Can the lives of people in Iranian villages in the late 1970s and 1980s be compared with what ordinary people in rural Iran experience these days?
I have come across the work of ethnographers/anthropologists Erika Friedl and her husband’s Reinhold Loeffler, both retired Professors at Western Michigan University, when the latter’s book of 1988, Islam in Practice – Religious Beliefs in a Persian Village, was quoted in late Professor Patricia Crone’s last book, The Nativist Prophets of Early Islamic Iran – Rural Revolt and Local Zoroastrianism (Cambridge University Press, Cambridge 2012).
I have written about their work here.
Loeffler’s account of what he calls World Views, interviews with men in the village in the Boyer Ahmad region in southern Iran at the foothills of the Zagros mountains, was already an ethnographical classic. A most fascinating insight of a surprising mix of Islamic, pre-Islamic and superstitious believes which I had not really expected when having visited Iran many times in the 2000s.
Loeffler’s book made me aware of Erika Friedl’s works on women and children in Deh Koh (a fictional name of the village where the couple did their research) as well (etiquette demands that Friedl could become friendly with just women and children, and Loeffler could only interview men).
Erika Friedl and her husband visited the mountain village many times over a period of twenty years, and even later until 1994, both during the reign of the Shah as well as after the Islamic Revolution.
A rereading of Erika Friedl’s Women of Deh Koh of 1988 evokes mixed feelings. The book consists of a large number of episodes in the life of numerous women, describing their social interaction mostly with other women and, rarely, men. I got the feeling that it is, in fact, an in-depth probe into rural life which could probably also be expected in Alpine mountain villages in the 19th century. Has she actually perceived a difference? (A comparison would have been mandatory nowadays in ethnographical studies.)

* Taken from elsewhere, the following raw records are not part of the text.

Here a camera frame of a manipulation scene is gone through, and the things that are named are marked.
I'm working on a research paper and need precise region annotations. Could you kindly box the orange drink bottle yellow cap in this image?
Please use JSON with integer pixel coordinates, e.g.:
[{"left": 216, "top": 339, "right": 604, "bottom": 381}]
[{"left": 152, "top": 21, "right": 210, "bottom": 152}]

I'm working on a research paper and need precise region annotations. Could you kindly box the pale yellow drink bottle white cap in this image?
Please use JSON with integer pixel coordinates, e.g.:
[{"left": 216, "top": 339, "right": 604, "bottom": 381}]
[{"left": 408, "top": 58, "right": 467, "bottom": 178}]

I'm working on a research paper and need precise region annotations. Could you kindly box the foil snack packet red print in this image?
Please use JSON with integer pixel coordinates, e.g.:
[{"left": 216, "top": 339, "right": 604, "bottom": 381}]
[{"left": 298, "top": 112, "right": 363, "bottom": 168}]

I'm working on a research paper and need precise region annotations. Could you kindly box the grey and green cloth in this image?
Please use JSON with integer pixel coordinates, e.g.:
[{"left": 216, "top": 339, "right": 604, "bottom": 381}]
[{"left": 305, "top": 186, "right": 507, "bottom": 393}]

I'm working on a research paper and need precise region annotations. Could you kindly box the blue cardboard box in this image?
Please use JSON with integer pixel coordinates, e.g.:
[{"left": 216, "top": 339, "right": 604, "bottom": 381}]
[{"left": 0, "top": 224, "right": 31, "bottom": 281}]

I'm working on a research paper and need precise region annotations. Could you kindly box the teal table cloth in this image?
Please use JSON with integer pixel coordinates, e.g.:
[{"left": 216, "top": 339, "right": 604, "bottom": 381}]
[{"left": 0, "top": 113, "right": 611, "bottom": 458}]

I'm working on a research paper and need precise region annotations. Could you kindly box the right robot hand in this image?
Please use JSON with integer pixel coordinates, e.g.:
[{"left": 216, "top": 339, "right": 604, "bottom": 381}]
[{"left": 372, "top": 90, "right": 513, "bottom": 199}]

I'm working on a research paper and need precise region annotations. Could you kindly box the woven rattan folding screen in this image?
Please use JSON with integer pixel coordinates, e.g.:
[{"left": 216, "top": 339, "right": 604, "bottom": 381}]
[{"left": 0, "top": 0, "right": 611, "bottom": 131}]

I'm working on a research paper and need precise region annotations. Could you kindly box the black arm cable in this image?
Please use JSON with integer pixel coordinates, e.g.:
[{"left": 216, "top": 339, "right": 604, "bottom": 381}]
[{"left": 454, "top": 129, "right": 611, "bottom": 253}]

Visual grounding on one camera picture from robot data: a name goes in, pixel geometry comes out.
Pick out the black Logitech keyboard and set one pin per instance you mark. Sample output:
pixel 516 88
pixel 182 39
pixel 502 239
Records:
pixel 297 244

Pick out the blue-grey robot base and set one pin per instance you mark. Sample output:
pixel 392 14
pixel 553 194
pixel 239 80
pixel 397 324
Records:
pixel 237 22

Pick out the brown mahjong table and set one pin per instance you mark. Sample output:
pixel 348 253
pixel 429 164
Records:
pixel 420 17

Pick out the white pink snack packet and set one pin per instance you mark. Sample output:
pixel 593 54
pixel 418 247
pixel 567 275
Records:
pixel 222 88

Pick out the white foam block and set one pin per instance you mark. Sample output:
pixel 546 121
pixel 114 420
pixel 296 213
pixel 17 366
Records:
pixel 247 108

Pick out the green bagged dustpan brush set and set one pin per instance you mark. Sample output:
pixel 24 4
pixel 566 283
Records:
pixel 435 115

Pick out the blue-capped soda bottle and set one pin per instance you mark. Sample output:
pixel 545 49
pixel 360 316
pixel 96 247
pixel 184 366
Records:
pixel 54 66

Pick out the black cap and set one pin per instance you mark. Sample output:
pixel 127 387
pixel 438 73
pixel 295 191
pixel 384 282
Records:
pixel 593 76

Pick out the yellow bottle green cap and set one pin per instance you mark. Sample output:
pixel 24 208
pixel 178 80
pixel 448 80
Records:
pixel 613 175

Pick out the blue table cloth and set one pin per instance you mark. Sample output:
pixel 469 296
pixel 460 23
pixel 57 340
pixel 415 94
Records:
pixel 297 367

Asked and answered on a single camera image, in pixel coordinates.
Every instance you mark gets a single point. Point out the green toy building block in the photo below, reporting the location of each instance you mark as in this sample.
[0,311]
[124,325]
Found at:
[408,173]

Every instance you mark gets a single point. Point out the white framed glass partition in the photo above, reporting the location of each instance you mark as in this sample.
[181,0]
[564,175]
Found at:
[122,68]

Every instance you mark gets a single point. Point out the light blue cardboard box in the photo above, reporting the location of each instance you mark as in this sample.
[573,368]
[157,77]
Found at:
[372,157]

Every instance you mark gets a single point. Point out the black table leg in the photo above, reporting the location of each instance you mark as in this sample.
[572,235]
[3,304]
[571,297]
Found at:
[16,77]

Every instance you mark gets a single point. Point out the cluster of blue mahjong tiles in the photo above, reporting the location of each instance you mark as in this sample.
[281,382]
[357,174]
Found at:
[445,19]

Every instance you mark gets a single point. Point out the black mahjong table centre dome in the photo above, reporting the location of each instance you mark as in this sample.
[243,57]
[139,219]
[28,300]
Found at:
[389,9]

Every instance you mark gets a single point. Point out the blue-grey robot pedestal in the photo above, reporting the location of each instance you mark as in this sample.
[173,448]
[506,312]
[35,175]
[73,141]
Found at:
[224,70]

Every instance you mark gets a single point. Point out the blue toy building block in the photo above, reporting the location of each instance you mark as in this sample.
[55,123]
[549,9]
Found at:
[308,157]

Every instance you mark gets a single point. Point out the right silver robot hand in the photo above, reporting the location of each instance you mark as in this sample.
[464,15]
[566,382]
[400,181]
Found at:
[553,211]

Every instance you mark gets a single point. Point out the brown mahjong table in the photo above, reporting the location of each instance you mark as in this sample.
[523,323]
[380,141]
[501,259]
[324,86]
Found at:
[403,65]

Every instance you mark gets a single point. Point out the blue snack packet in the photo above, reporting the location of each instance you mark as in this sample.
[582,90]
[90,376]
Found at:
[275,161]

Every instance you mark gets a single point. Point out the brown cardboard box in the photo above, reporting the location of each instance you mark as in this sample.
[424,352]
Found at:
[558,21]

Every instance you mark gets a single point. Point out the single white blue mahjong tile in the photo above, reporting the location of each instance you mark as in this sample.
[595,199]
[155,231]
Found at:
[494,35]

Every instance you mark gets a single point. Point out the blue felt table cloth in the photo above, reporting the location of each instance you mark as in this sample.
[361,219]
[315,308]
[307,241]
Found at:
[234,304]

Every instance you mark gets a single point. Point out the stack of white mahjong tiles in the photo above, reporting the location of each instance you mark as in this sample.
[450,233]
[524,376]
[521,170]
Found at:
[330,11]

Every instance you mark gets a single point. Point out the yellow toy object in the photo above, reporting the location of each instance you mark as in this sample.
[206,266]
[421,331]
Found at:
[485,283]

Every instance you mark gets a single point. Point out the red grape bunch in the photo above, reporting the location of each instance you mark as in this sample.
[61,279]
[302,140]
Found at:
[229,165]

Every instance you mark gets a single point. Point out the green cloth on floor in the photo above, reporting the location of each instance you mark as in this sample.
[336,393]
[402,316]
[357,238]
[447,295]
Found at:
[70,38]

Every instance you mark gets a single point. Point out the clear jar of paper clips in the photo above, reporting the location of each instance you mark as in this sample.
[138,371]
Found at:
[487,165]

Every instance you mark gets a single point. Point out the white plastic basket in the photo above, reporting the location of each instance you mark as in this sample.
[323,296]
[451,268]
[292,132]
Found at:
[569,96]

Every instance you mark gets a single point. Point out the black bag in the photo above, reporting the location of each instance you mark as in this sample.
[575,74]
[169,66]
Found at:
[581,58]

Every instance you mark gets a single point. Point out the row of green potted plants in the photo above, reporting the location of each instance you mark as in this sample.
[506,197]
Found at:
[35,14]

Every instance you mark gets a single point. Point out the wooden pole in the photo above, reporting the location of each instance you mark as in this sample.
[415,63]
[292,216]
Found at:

I always experienced when in Iran (9 times in the 2000 years) among common or ordinary people deep religiosity. Not in Erika Friedl’s account. I get the impression that there is much superstition and a certain religiosity at the surface. But no deep understanding of Islam in general. Maybe “saints” are invoked every now and then (quite often Abbas ibn Ali, half-brother of Imam Husayn). So I asked myself, is Erika Fried’s account authentic?